With Color and Form, Amanda Lilleston Creates an Underwater Sanctuary
A lifelong swimmer sidelined by the pandemic, the Colby artist finds solace in her studio
Amanda J. Lilleston has spent much of her life in the water. A Colby visiting assistant professor of art since 2017, Lilleston began swimming at age 4 or 5, and swam competitively through high school and at Colorado College, where she majored in biology.
After college, she took on the challenge of open-water swimming. She swam in the Atlantic when she worked in the Bahamas, and she swam in Lake Michigan when she moved to Ann Arbor to pursue her M.F.A. at the University of Michigan.
Left: waterform 3, layered woodcuts on sekishu and gampi, 44″ x 33″, 2019. Right: waterform 4 (detail 1), layered woodcuts on sekishu, 44″ x 33″, 2019.
Top: waterform 3, layered woodcuts on sekishu and gampi, 44″ x 33″, 2019. Bottom: waterform 4 (detail 1), layered woodcuts on sekishu, 44″ x 33″, 2019.
“I have spent so much time with my head submerged under water,” she said. “It felt like a sanctuary when I was young. I appreciated that silence. It became something I did for myself.”
Lilleston still swims, but the pandemic has made it nearly impossible for her to swim at an indoor pool. “I am high-risk immunocompromised, and it is very challenging for me to take a mask off my face when I am indoors. I was able to swim at certain points over the summer, but I have fallen out of the routine. It’s very challenging.”
waterform 1, layered woodcuts on sekishu, 33″ x 44″, 2019. (Detail)
“I truly believe in a liberal arts education. I firmly believe my creativity and my ability to succeed as an artist is rooted in a very robust curiosity across disciplines. A liberal arts education is the best thing for students and for inspiring creativity and getting people to be more open in general.”—Amanda Lilleston
Instead, she is making artwork that suggests beings or things floating in the water and drifting through the current. She calls her latest body of work Waterforms, and it represents the sanctuary that is missing in her life during the ongoing pandemic.
“This is me carving my memories into a board and printing them over and over again,” she said.
These are woodblock prints on handmade Sekishu paper. At first glance, they do not look like woodcut prints. They look like light-colored patterns and biological organic forms floating in and on top of the water. Each print represents a specific location where Lilleston has swum or trained.
Left: develop, adapt, break free series: late stage (detail), woodblock print collage, 40″ x 36″, 2013. Right: oogenesis (detail), our etchings and a woodblock print overlay on gampi, 36″ x 44″, 2013.
Top: develop, adapt, break free series: late stage (detail), woodblock print collage, 40″ x 36″, 2013. Bottom: oogenesis (detail), our etchings and a woodblock print overlay on gampi, 36″ x 44″, 2013.
Left: untitled, layered woodcuts on sekishu, 2019. Right: untitled, layered woodcuts on sekishu, 2018.
Top: untitled, layered woodcuts on sekishu, 2019. Bottom: untitled, layered woodcuts on sekishu, 2018.
Two digital prints from Somatic landscapes.
Some of the woodblocks she carved new for this project, others are left over from other bodies of work. She likes to reiterate her work and find new uses for old forms.
Beyond Waterforms, her art mixes ecology and biology, with zoological, botanical, and anatomical references. She transforms imagery of the body and scientific ideas using her skills with drawing, carving and printing.
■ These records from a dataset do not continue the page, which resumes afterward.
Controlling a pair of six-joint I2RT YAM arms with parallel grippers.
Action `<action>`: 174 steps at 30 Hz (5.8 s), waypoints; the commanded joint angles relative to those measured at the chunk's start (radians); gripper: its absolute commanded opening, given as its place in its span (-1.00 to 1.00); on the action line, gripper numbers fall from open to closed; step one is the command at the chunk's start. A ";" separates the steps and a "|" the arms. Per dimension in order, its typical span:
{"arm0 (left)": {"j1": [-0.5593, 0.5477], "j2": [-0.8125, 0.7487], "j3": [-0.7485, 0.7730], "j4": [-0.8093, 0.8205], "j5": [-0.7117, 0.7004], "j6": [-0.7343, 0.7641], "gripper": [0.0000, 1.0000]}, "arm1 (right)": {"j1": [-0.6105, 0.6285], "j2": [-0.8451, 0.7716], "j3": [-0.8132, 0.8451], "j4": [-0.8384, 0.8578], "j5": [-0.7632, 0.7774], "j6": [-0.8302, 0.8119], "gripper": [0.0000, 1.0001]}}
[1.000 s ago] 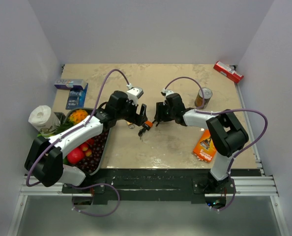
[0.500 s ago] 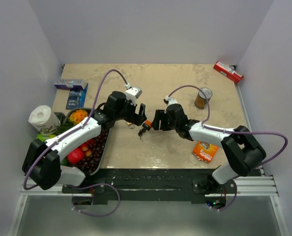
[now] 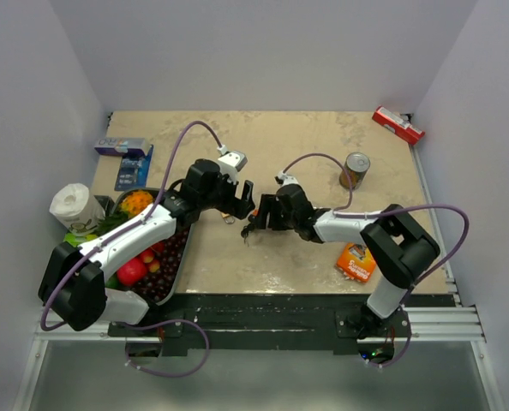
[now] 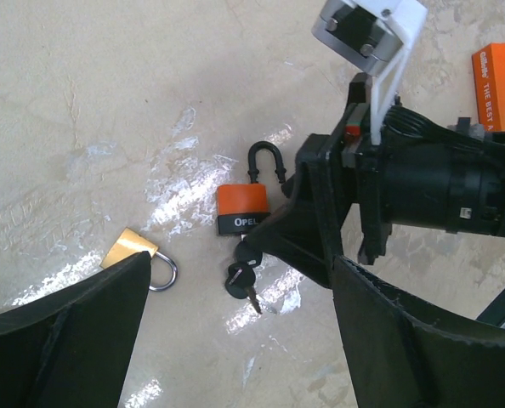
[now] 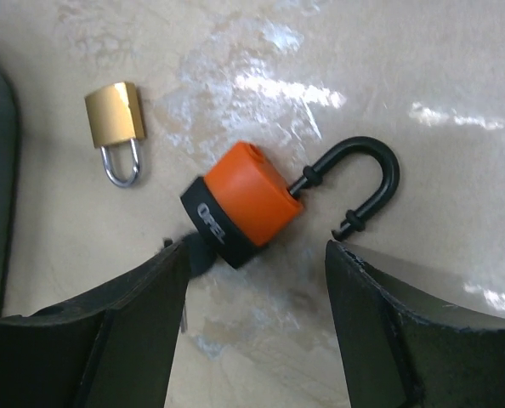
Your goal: Unlock with the key
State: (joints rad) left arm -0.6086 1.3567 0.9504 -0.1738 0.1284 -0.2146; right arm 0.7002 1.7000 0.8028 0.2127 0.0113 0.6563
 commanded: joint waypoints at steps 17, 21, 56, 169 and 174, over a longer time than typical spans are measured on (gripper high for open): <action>0.006 -0.028 -0.006 0.026 0.008 0.027 0.82 | 0.054 0.144 0.245 -0.133 0.211 -0.086 0.39; 0.006 -0.036 -0.007 0.022 -0.010 0.018 0.82 | 0.068 0.132 0.216 -0.136 0.233 -0.092 0.39; 0.225 -0.191 -0.062 0.086 0.017 -0.054 0.85 | 0.046 0.202 0.312 -0.323 0.428 -0.197 -0.22; 0.225 -0.153 -0.061 0.092 0.100 -0.052 0.74 | -0.401 -0.076 -0.068 -0.137 0.194 -0.041 -0.70; 0.225 -0.163 -0.070 0.120 0.151 -0.048 0.75 | -0.400 -0.137 -0.065 -0.138 0.165 -0.053 -1.00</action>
State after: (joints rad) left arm -0.3862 1.2114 0.8875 -0.1200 0.2268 -0.2756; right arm 0.3016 1.6272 0.7456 0.0925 0.1722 0.6029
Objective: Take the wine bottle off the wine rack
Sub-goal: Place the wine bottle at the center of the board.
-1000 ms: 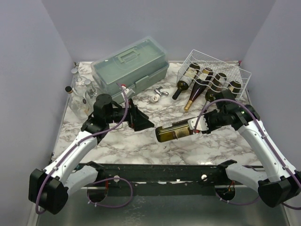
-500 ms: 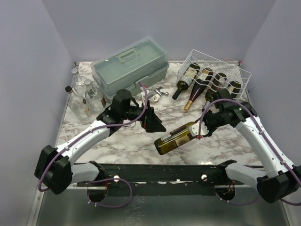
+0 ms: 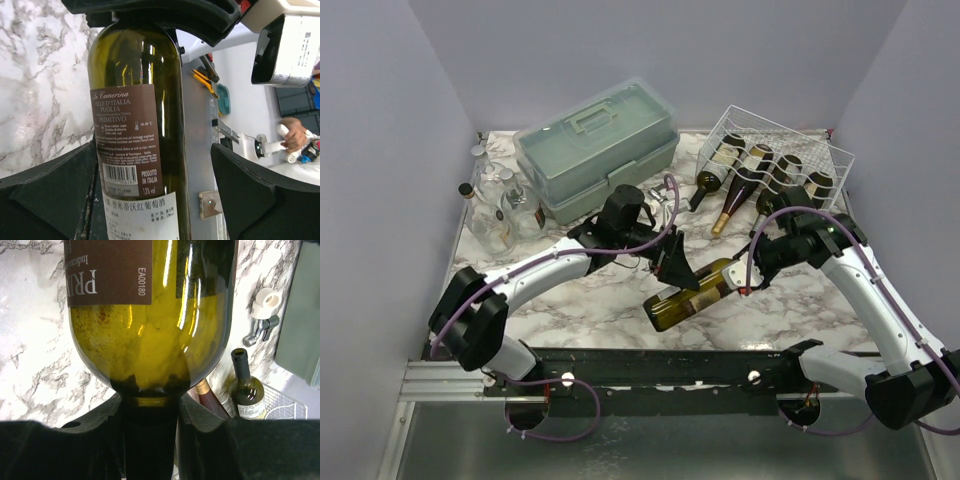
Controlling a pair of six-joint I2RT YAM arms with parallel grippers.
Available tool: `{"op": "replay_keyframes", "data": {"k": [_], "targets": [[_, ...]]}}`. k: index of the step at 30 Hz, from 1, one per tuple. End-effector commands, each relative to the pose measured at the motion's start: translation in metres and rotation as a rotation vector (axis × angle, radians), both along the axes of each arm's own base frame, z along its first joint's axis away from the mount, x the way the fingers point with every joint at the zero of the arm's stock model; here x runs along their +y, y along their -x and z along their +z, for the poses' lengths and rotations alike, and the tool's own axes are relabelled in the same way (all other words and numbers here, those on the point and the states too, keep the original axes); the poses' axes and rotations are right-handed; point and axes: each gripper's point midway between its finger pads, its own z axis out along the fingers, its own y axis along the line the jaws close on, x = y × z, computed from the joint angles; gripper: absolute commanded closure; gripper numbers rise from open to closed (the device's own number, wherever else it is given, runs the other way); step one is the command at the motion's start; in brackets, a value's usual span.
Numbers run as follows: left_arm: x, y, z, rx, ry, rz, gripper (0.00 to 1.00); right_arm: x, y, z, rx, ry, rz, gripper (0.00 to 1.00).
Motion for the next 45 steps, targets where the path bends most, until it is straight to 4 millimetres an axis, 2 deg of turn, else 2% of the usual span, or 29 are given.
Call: {"op": "replay_keyframes", "data": {"k": [1, 10, 17, 26, 30, 32, 34, 36, 38, 42, 43, 44, 45], "targets": [[-0.009, 0.012, 0.002, 0.042, 0.015, -0.094, 0.01, 0.017, 0.003, 0.019, -0.008, -0.11, 0.039, 1.0], [-0.022, 0.024, -0.007, 0.104, -0.009, -0.168, 0.01, 0.018, 0.002, 0.019, -0.01, -0.112, 0.04, 1.0], [-0.025, 0.037, -0.012, 0.145, -0.019, -0.23, 0.02, 0.016, 0.001, 0.015, -0.011, -0.1, 0.033, 1.0], [-0.029, 0.039, -0.02, 0.169, -0.038, -0.238, 0.09, 0.015, 0.0, 0.016, -0.017, -0.098, 0.029, 1.0], [-0.031, 0.037, -0.019, 0.172, -0.04, -0.234, 0.31, 0.015, 0.001, 0.015, -0.015, -0.098, 0.028, 1.0], [-0.032, 0.037, -0.018, 0.176, -0.041, -0.233, 0.55, 0.015, 0.001, 0.014, -0.013, -0.097, 0.027, 1.0], [-0.033, 0.036, -0.018, 0.181, -0.042, -0.232, 0.73, 0.014, 0.002, 0.012, -0.008, -0.098, 0.026, 0.99], [-0.034, 0.036, -0.018, 0.185, -0.044, -0.233, 0.84, 0.014, 0.003, 0.011, -0.004, -0.099, 0.024, 0.93], [-0.034, 0.034, -0.018, 0.18, -0.044, -0.225, 0.93, 0.014, 0.005, 0.01, 0.003, -0.1, 0.02, 0.77], [-0.035, 0.029, -0.019, 0.143, -0.045, -0.177, 0.99, 0.012, 0.01, 0.007, 0.025, -0.099, 0.001, 0.47], [-0.034, 0.028, -0.019, 0.132, -0.044, -0.168, 0.99, 0.011, 0.011, 0.005, 0.033, -0.098, -0.012, 0.33], [-0.035, 0.027, -0.02, 0.121, -0.045, -0.156, 1.0, 0.009, 0.012, 0.005, 0.036, -0.096, -0.024, 0.03], [-0.034, 0.026, -0.02, 0.113, -0.044, -0.147, 1.0, 0.008, 0.011, 0.005, 0.039, -0.097, -0.041, 0.0]]}}
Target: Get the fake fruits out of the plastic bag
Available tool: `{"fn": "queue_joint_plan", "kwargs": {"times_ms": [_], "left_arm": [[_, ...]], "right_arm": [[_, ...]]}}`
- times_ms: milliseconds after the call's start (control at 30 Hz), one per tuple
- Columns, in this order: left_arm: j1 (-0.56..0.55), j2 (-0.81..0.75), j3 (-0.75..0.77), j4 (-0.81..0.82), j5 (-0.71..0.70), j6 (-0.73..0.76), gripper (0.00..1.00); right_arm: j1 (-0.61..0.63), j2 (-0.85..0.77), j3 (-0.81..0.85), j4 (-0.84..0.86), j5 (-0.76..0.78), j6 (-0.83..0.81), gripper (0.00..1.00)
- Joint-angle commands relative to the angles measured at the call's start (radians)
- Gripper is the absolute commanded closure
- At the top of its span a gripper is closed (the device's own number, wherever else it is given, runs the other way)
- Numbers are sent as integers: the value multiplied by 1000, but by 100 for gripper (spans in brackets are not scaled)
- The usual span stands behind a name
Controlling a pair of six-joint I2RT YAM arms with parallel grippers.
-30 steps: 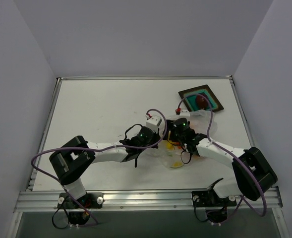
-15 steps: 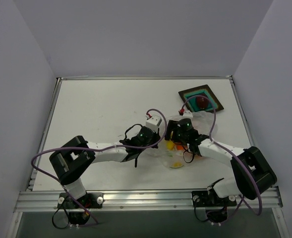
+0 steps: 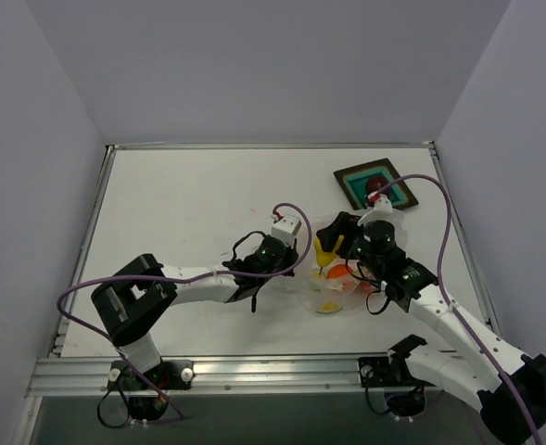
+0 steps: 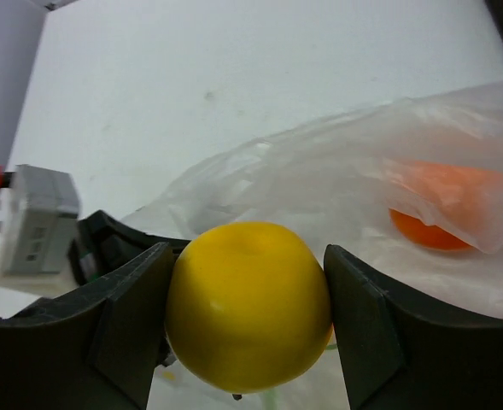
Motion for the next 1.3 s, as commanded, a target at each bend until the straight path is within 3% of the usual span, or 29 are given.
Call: {"fn": "queue_joint_plan", "kwargs": {"times_ms": [0,100,233,300,500,667,967,1267], "left_arm": [[18,-76,1,11,-47,26,98],[21,-84,-6,14,-56,39,98],[22,-70,0,9,-53,45,98],[22,-61,4,6,-51,46,98],[22,-61,4,8,-34,43,98],[22,-73,0,11,-30,42,98],[21,-78,-3,15,-16,33,98],[21,-72,-2,14,-13,30,98]], "right_arm": [[8,-32,117,-30,-133,38,64],[3,-30,251,-24,-137,22,64],[-51,22,414,-21,32,-47,66],[-134,48,482,-7,72,-50,66],[-381,186,528,12,142,-24,65],[-500,335,488,68,214,-8,65],[-698,617,467,160,104,37,64],[-739,833,526,222,20,28,64]]}}
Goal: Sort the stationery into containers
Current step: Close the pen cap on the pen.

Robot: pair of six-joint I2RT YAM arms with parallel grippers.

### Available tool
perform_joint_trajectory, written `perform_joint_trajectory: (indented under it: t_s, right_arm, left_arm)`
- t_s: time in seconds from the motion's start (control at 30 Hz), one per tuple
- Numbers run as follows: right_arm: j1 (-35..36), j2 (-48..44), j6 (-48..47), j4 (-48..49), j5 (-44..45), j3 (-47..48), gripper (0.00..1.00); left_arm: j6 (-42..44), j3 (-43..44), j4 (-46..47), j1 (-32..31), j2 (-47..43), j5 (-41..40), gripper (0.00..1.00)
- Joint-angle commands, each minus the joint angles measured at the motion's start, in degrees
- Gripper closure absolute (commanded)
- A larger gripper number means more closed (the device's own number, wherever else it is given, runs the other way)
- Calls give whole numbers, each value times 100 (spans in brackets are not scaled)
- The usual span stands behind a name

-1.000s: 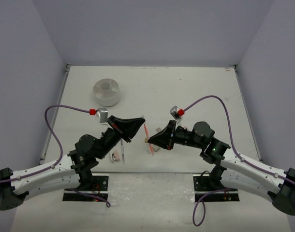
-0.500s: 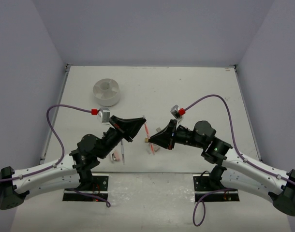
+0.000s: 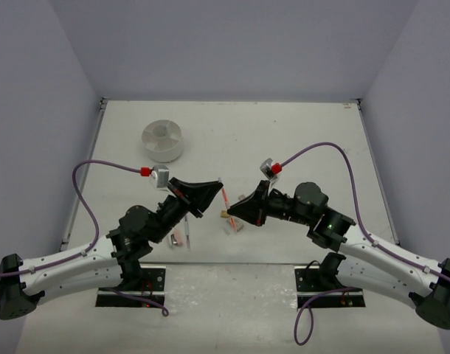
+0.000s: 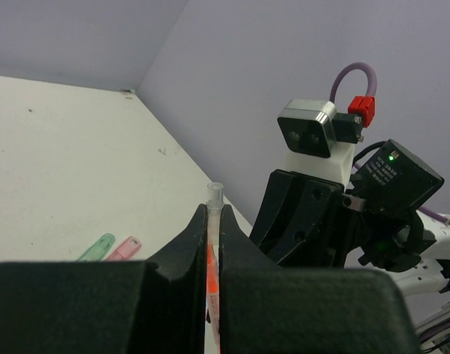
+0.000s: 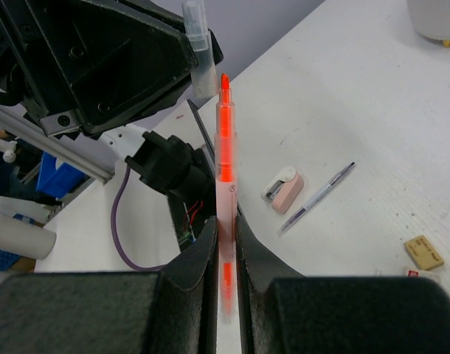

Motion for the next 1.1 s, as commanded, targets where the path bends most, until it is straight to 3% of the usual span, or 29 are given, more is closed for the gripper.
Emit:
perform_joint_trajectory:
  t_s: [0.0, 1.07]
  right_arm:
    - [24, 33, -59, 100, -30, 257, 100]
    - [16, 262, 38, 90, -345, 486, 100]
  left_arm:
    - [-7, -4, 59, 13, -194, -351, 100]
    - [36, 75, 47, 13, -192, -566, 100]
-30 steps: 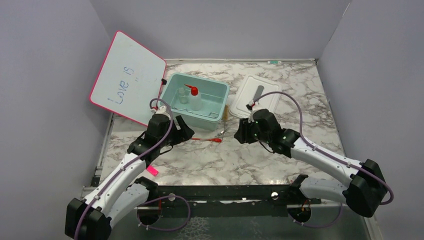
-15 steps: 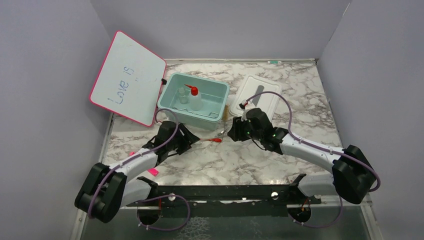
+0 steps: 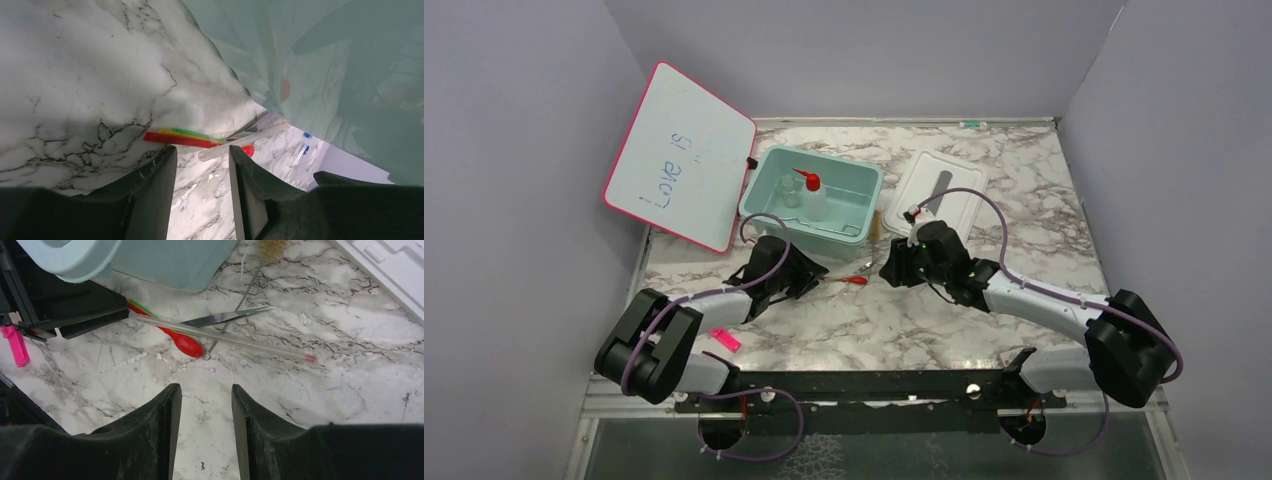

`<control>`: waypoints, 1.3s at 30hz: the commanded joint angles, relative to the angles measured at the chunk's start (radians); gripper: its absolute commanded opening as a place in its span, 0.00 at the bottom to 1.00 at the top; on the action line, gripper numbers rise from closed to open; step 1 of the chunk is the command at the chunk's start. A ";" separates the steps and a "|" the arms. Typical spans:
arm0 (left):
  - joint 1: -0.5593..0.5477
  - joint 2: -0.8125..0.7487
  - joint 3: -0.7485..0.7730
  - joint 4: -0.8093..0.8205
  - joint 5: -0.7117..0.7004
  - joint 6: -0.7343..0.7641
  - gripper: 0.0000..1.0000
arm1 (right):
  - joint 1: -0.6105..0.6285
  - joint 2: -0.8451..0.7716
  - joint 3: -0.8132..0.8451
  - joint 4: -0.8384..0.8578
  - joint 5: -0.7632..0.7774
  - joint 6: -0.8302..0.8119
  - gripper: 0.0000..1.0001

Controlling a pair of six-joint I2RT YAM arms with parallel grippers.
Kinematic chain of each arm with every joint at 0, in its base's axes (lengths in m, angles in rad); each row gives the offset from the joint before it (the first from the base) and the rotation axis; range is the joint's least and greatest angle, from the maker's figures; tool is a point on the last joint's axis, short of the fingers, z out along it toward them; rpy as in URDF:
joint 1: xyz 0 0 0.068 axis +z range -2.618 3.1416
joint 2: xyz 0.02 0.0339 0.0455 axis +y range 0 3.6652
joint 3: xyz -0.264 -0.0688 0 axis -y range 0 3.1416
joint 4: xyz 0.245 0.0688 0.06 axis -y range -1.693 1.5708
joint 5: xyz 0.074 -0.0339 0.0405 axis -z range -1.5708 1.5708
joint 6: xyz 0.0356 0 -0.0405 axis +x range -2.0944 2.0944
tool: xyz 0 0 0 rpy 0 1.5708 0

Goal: Organize the chemistry lab equipment

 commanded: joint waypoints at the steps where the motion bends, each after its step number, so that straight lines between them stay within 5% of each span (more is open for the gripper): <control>1: -0.019 0.046 0.026 0.013 -0.036 -0.001 0.45 | 0.001 0.000 -0.012 0.035 -0.006 0.014 0.45; 12: -0.059 0.075 0.025 0.040 -0.001 -0.006 0.33 | 0.001 -0.003 -0.012 0.025 0.007 0.021 0.44; 22: -0.059 0.011 -0.004 0.038 -0.002 0.026 0.01 | 0.001 -0.018 -0.010 -0.002 0.034 0.012 0.44; 39: -0.058 -0.189 0.097 -0.300 0.032 0.187 0.00 | 0.001 0.105 0.058 -0.050 -0.163 -0.239 0.54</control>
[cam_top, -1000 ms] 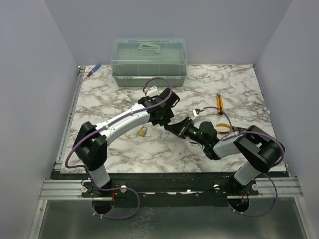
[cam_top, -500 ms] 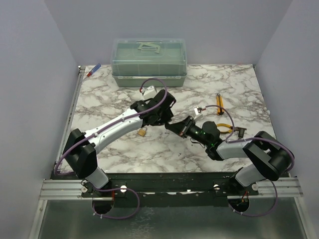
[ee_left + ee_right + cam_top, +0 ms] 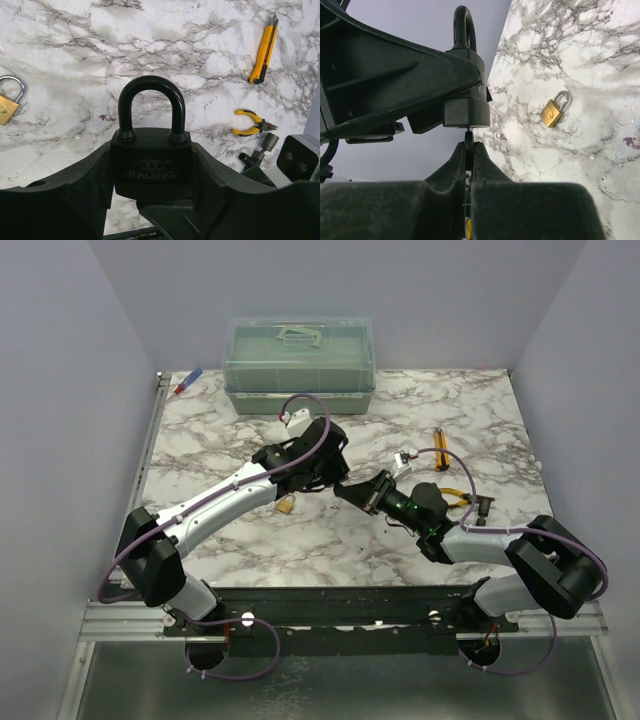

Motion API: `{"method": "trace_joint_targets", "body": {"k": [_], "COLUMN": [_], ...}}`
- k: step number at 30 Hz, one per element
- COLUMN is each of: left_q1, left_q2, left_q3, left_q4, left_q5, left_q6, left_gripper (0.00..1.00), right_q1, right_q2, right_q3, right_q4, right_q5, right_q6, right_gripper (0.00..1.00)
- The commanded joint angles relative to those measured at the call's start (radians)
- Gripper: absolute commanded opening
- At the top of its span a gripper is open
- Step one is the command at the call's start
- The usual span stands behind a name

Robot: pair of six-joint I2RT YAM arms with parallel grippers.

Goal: Unlock with the key

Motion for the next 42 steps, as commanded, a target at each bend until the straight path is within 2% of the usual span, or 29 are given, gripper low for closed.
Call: {"method": "trace_joint_targets", "body": {"k": [1, 18, 27, 30, 31, 35, 42], "left_q1": [-0.067, -0.076, -0.075, -0.075, -0.074, -0.075, -0.06], "left_q2": [-0.076, -0.207, -0.238, -0.236, -0.236, -0.222, -0.176], "left_q3": [-0.013, -0.107, -0.128, -0.129, -0.129, -0.114, -0.071], "left_q4": [0.03, 0.167, 0.172, 0.169, 0.166, 0.156, 0.149], "left_q5": [0.179, 0.216, 0.196, 0.172, 0.157, 0.11, 0.064], "left_q6": [0.029, 0.114, 0.102, 0.08, 0.068, 0.032, -0.019], "left_gripper": [0.0, 0.0, 0.0, 0.0, 0.0, 0.0, 0.0], "right_q1": [-0.019, -0.019, -0.019, -0.019, -0.019, -0.019, -0.019], "right_q2": [-0.012, 0.022, 0.014, -0.005, -0.017, -0.082, -0.252], "right_q3": [0.056, 0.065, 0.092, 0.12, 0.129, 0.12, 0.083], "right_q4": [0.012, 0.166, 0.134, 0.043, 0.0, -0.113, -0.302], "right_q5": [0.124, 0.052, 0.046, 0.033, 0.03, 0.036, 0.043], "right_q6": [-0.011, 0.04, 0.015, -0.051, -0.076, -0.18, -0.313], "right_gripper": [0.0, 0.0, 0.0, 0.0, 0.02, 0.23, 0.46]}}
All of those tangible experiences transfer into her art-making practice. She’s good with her hands, whether drawing with a pen or pencil, carving a block of wood, or creating large-scale prints on delicate paper, as with the prints in Waterforms.
As an artist, she embraces her abiding interest in biology specifically and the sciences in general. “Intellectually, biology was extremely rewarding for me. I ended up thriving in those biology classes because I am a visual learner. I was able to reprocess a lot of biological ideas visually. I was able to understand how things work by drawing them out, by really being present and physical in advanced ecology, out in the woods, touching things.”
Installation of Waterbodies woodcuts in Colby College Museum of Art. Photo by Daniel Zhang
Most prints are 33-by-44 inches, and when Lilleston showed them last year at the Colby College Museum of Art in a faculty exhibition, she did not hang them on the wall, but she allowed them to hang in space as an installation, with light and shadows interacting with the color and translucent quality of the paper to create an immersive experience – almost as if being in water.
Given Lilleston’s interest in art and her background in science, Colby is a perfect place, where she teaches all levels of print and digital media.
“I truly believe in a liberal arts education. I firmly believe my creativity and my ability to succeed as an artist is rooted in a very robust curiosity across disciplines,” she said. “A liberal arts education is the best thing for students and for inspiring creativity and getting people to be more open in general.”